Exercise requirements: Every line below from the one with "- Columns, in" through the one with "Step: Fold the" should be retyped exactly, both ends included; no other lines and no pictures.

Material provided:
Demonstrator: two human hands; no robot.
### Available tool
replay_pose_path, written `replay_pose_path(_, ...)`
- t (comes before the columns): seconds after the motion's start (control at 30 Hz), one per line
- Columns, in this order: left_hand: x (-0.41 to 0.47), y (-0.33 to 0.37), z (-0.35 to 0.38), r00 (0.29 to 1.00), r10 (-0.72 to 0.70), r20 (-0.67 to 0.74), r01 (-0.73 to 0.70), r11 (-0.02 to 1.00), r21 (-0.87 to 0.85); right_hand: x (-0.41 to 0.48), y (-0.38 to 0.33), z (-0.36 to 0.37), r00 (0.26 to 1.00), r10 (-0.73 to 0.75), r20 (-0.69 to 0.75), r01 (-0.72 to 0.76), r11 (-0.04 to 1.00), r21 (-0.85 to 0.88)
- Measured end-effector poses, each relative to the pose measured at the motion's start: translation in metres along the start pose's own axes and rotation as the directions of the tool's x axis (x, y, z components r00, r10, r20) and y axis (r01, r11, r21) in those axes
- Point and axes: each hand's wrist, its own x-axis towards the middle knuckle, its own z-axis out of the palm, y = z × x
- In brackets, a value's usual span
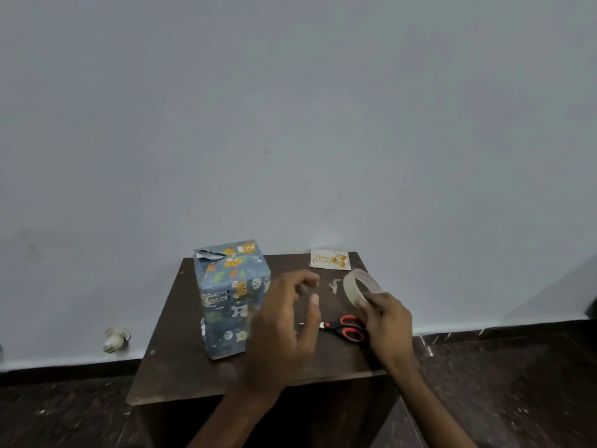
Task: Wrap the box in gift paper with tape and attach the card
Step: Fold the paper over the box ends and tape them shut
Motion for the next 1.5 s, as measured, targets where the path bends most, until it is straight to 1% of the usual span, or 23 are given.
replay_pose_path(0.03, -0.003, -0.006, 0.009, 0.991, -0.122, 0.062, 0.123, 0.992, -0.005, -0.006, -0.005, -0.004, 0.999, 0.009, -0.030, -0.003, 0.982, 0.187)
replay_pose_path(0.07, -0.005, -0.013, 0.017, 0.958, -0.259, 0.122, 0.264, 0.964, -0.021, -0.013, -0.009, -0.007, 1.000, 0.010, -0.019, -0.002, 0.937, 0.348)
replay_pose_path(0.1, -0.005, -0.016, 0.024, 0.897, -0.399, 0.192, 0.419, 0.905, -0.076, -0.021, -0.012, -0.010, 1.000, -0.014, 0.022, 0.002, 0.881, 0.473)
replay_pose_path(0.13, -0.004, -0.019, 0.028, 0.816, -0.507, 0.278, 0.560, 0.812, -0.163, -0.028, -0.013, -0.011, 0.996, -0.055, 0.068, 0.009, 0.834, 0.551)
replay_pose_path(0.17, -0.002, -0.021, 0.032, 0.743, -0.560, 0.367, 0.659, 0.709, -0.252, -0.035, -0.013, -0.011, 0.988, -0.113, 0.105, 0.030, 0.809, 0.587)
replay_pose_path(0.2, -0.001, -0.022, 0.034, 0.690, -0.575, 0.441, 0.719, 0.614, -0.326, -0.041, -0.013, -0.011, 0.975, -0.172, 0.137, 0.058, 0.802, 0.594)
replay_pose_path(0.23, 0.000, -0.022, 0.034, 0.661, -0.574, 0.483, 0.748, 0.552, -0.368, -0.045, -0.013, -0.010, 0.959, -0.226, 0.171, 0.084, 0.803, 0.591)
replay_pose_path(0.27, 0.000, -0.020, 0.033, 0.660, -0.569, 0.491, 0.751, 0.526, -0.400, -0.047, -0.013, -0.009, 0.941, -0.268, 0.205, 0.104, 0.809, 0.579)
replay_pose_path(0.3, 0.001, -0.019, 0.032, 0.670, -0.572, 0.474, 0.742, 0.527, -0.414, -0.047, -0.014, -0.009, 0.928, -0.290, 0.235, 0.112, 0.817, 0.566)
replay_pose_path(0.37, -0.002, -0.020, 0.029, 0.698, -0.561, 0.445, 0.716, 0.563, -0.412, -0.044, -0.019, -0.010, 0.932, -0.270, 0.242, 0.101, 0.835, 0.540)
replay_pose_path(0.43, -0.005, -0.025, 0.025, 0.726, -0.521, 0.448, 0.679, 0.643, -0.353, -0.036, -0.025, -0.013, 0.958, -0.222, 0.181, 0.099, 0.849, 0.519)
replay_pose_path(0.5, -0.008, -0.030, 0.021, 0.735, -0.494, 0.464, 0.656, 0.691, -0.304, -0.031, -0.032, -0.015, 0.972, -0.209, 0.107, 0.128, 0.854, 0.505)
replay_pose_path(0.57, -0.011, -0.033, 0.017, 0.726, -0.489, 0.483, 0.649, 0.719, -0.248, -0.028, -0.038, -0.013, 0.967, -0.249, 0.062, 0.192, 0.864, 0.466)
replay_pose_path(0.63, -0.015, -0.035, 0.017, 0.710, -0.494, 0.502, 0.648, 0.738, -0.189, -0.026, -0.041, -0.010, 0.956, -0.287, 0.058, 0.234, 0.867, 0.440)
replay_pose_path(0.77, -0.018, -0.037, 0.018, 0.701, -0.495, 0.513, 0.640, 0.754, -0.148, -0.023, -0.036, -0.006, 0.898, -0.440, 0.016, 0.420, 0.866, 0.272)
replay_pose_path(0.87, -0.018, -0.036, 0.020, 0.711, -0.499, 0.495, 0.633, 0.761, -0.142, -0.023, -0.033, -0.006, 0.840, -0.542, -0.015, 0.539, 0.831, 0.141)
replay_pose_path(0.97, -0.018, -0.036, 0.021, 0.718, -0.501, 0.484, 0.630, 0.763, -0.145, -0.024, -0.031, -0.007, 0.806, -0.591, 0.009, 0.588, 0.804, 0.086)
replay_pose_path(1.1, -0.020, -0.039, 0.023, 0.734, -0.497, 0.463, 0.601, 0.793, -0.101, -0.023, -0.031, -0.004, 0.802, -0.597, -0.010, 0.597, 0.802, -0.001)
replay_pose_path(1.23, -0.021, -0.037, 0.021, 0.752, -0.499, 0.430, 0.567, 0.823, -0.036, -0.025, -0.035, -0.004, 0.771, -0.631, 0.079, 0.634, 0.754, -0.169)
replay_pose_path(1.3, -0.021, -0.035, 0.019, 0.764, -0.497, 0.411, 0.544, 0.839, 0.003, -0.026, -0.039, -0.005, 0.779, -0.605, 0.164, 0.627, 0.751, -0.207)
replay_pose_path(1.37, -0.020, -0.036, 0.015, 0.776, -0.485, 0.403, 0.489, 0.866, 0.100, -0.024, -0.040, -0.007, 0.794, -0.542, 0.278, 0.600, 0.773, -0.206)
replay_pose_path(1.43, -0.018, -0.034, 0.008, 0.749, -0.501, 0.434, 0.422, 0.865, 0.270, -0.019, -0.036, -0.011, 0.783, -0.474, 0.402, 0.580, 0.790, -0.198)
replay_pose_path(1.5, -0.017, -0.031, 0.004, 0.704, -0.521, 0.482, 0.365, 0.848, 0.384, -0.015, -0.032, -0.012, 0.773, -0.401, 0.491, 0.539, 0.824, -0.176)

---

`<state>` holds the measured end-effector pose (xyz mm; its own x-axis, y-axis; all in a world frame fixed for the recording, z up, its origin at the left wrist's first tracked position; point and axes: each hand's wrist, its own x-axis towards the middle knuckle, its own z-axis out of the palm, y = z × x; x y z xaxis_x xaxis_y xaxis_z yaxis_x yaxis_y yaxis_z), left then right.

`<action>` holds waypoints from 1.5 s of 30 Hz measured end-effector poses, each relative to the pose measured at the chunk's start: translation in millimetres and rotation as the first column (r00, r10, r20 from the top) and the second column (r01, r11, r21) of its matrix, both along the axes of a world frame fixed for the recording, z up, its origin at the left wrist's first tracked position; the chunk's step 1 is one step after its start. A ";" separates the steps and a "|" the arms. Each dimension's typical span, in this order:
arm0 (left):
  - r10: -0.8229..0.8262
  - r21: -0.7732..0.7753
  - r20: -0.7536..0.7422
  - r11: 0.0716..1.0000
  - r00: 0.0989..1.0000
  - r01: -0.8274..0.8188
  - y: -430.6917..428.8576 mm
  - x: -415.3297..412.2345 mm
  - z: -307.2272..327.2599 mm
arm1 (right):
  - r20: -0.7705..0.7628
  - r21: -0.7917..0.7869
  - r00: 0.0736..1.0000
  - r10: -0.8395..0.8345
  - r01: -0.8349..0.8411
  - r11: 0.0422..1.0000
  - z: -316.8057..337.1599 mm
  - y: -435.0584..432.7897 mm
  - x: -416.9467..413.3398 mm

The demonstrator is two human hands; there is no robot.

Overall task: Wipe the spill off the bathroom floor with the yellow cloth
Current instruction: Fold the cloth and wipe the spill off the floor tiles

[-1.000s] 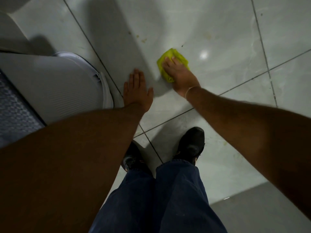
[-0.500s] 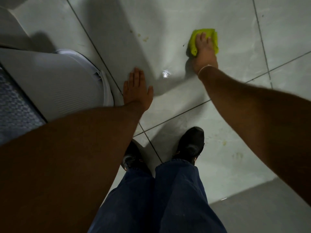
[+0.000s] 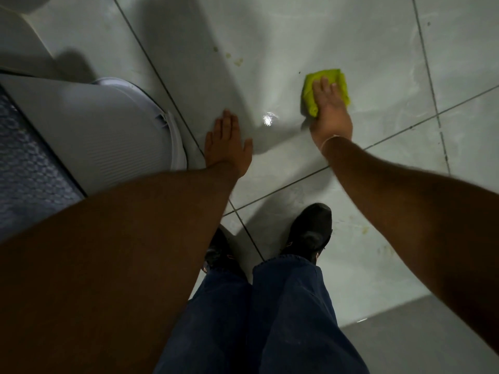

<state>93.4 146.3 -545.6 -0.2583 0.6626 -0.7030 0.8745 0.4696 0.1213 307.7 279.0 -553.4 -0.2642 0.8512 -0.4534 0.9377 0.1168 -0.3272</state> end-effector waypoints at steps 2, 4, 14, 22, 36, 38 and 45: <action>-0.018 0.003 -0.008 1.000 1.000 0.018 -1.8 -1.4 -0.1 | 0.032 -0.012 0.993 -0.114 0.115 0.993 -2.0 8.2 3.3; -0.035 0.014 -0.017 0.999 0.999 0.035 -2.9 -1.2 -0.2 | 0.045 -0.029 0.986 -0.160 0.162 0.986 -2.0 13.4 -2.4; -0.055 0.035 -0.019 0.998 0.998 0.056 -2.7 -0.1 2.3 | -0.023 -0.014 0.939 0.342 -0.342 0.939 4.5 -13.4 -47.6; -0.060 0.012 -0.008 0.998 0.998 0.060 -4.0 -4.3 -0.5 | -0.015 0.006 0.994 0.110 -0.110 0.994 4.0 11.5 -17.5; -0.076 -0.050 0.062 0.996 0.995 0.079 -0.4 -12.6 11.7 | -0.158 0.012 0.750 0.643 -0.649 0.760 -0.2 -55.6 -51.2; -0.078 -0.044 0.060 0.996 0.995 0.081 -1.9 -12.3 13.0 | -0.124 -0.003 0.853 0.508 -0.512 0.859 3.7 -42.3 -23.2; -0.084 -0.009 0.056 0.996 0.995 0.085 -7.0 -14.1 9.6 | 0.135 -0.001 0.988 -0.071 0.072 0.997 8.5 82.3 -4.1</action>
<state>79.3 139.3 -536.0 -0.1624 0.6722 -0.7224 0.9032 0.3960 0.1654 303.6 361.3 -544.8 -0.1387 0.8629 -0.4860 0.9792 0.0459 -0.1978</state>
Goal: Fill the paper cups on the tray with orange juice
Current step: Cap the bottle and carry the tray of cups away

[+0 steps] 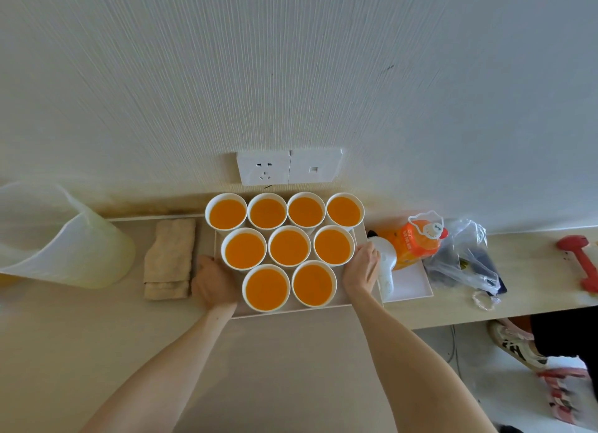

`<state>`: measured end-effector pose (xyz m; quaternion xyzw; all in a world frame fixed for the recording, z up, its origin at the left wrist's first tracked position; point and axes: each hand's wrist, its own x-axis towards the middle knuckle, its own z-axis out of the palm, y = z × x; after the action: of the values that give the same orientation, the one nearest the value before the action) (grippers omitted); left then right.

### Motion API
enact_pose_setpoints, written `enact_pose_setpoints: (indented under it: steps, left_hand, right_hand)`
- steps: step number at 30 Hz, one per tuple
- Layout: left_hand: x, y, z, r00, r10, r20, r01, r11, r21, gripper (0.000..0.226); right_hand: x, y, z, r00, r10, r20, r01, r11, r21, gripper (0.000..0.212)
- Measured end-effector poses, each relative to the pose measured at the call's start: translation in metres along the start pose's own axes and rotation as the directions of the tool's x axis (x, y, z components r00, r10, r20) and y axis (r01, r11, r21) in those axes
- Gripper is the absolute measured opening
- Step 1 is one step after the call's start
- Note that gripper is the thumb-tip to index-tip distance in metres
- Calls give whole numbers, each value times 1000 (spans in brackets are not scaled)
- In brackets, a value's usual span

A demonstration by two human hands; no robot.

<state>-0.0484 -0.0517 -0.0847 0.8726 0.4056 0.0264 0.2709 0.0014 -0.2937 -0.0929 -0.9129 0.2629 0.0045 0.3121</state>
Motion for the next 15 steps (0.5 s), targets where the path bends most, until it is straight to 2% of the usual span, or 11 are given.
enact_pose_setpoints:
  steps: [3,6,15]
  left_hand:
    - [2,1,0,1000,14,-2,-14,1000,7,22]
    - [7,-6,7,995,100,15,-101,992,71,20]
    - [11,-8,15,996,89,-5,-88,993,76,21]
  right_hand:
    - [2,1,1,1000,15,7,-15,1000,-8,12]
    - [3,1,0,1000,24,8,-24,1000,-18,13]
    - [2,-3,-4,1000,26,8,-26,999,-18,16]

Exercise solution:
- Columns, in this order: left_hand: x (-0.41 to 0.47), y (-0.33 to 0.37), z (-0.35 to 0.38), r00 (0.29 to 1.00), r10 (-0.72 to 0.70), r20 (-0.67 to 0.74), r01 (-0.73 to 0.70), r11 (-0.02 to 1.00), r21 (-0.87 to 0.85); right_hand: x (-0.41 to 0.48), y (-0.38 to 0.33), z (-0.36 to 0.37), r00 (0.26 to 1.00), r10 (-0.73 to 0.75), r20 (-0.69 to 0.75), r01 (-0.72 to 0.76), r11 (-0.04 to 1.00), r21 (-0.85 to 0.88)
- Measured end-effector poses, each relative to the pose measured at the motion's start: translation in metres along the start pose's own axes and rotation as the directions of the tool's x axis (x, y, z components r00, r10, r20) and y axis (r01, r11, r21) in those axes
- Point and axes: each hand's wrist, its own x-axis towards the middle knuckle, its own z-axis out of the palm, y = z × x
- In brackets, a value's usual span
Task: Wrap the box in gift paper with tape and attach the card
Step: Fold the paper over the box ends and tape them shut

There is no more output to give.